The bonus tracks here are the best of the batch. 'FGM' is a demo with a great rocking sound. The intended lyrics are included under the CD tray but the demo lyrics are little more than Siouxsie mumbling what was to have been the structure of the song had they gone forward with it. A number of months ago 'FGM' showed up on YouTube. Severin replied in offense that someone had been able to obtain a copy of 'FGM', and insisted that it was incomplete, sub-standard and never meant to be heard, and would certainly not be included on any release. Then a couple of months ago he apparently had a change of heart and put a message on the Facebook page asking for the person who had the recording to contact him. So now lucky for us we have 'FGM' included as a bonus track. 'New Skin' is a thunderous song originally included in the unintentional camp classic film Showgirls, though this version is nearly 3 minutes longer and is excellent. There was other material that could have been included as bonus tracks. The song 'Dizzy', from the same timeframe as The Rapture, appeared on the 2002 Best Of CD, though had been re-edited from its original form. The original version (which I do have) was available on a 1 track CD for a limited time. It would have fit in nicely with the rest of the album.
on 24 May 2007
Siouxsie and the Banshees left behind an incredibly impressive body of work which is ripe for re-discovery. Albums such as "juju" and "A Kiss In The Dreamhouse" have lush textures, sparkling pop brilliance and intense song writing, all wrapped up in a dark and mysterious mood.

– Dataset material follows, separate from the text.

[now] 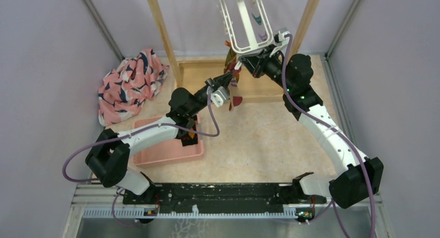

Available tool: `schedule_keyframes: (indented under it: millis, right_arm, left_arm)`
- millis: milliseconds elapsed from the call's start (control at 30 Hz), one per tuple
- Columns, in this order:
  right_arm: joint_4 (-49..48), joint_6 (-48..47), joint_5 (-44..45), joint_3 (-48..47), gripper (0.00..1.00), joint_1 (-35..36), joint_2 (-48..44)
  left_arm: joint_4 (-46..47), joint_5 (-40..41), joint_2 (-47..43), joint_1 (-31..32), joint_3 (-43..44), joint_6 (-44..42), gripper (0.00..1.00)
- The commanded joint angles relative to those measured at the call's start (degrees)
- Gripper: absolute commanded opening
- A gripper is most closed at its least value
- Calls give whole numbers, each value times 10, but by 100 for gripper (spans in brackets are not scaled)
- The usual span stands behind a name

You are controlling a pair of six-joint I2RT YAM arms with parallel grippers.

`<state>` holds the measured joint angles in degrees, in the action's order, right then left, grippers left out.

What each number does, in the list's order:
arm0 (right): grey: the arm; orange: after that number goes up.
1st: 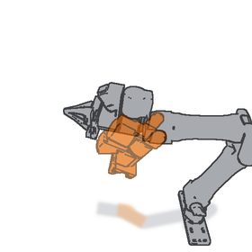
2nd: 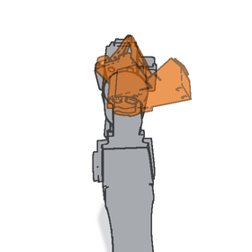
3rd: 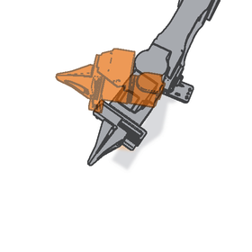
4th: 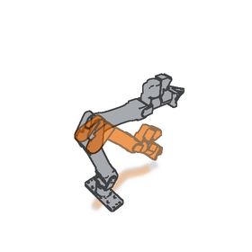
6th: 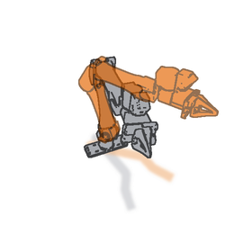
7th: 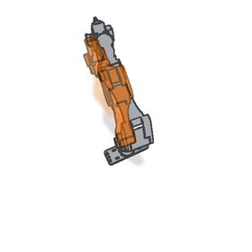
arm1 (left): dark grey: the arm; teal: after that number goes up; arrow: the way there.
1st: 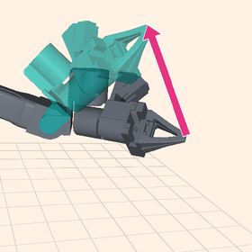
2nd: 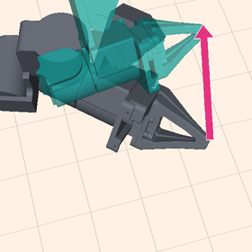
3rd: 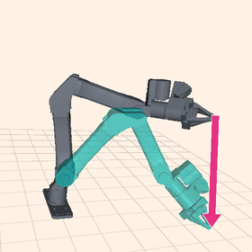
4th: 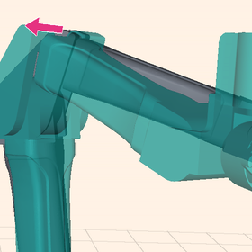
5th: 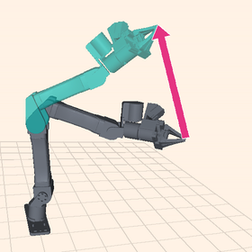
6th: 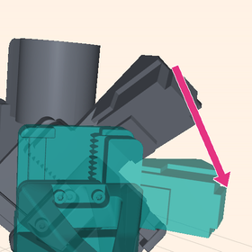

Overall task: Clip the socks to the hanger
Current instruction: Clamp the sock onto the hanger.

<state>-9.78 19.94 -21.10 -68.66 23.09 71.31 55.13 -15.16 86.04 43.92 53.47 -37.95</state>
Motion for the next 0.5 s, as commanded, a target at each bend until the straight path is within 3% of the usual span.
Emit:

However, "The Rapture", their final album, is not one of those albums. Sounding slightly tired and deflated, the Banshees ground to a halt after releasing an album that shows, in no uncertain terms, why they needed to stop. There is nothing particularly offensive about these songs, and that is the central problem with them: where the Banshees used to RAGE and HOWL and SCREAM, now the just wheeze.
Even a collaboration with John Cale as producer couldn't recapture the magic, and in my opinion, the songs they recorded with him are some of the poorest they ever produced. The rest of the songs are similarly lifeless, and only serve to portray the Banshees as an example of the kind of band they formed to destroy. The reason they are not remembered so well today could largely be blamed on the whimper they went out on, and this album perfectly captures the sound of that whimper. Not recommended.